How to complete this task
Your job with the data below is to output exactly the lines from the one holding "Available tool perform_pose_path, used" down to the one holding "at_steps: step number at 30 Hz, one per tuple", both included, and no others.

Data extracted from a collection
┌────────

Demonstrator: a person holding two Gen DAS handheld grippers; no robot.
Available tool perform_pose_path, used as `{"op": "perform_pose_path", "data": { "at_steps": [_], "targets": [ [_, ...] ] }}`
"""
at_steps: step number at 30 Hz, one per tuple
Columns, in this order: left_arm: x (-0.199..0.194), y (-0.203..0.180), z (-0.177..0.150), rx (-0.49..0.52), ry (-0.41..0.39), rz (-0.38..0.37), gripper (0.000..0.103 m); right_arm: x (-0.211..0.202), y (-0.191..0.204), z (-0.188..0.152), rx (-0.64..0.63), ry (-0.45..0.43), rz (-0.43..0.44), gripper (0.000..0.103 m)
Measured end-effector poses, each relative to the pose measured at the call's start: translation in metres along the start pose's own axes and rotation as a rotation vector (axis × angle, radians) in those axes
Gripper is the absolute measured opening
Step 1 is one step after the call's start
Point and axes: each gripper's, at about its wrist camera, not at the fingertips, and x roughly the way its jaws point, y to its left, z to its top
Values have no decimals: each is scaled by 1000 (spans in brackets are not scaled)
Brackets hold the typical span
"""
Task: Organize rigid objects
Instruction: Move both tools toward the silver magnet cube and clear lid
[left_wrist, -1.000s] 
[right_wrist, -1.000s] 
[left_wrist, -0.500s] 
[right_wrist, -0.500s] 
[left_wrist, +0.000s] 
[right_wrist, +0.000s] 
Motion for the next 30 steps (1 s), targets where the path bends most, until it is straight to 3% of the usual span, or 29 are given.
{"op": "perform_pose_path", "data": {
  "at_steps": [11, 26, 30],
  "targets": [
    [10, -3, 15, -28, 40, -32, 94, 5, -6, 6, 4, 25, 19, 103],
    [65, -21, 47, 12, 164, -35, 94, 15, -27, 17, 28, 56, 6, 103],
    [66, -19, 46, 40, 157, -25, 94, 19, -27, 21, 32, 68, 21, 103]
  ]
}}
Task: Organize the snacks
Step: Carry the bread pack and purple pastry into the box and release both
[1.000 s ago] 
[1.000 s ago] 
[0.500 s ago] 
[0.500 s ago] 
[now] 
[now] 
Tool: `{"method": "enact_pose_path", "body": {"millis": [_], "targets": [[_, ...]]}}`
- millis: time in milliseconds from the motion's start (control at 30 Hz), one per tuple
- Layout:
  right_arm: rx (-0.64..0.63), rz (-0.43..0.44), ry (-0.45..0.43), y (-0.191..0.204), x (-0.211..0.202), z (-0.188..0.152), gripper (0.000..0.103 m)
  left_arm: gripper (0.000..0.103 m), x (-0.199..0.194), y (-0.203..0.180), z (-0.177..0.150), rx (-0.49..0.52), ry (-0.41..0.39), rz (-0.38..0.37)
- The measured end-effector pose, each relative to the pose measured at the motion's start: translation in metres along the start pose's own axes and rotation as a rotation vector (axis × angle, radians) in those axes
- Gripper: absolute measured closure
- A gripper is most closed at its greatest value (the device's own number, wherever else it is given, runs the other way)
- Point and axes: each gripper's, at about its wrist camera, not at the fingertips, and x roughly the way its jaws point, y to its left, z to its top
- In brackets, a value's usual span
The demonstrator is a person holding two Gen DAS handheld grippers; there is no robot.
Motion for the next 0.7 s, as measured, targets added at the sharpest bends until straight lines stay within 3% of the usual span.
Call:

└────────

Answer section
Available tool perform_pose_path, used as `{"op": "perform_pose_path", "data": { "at_steps": [_], "targets": [ [_, ...] ] }}`
"""
at_steps: step number at 30 Hz, one per tuple

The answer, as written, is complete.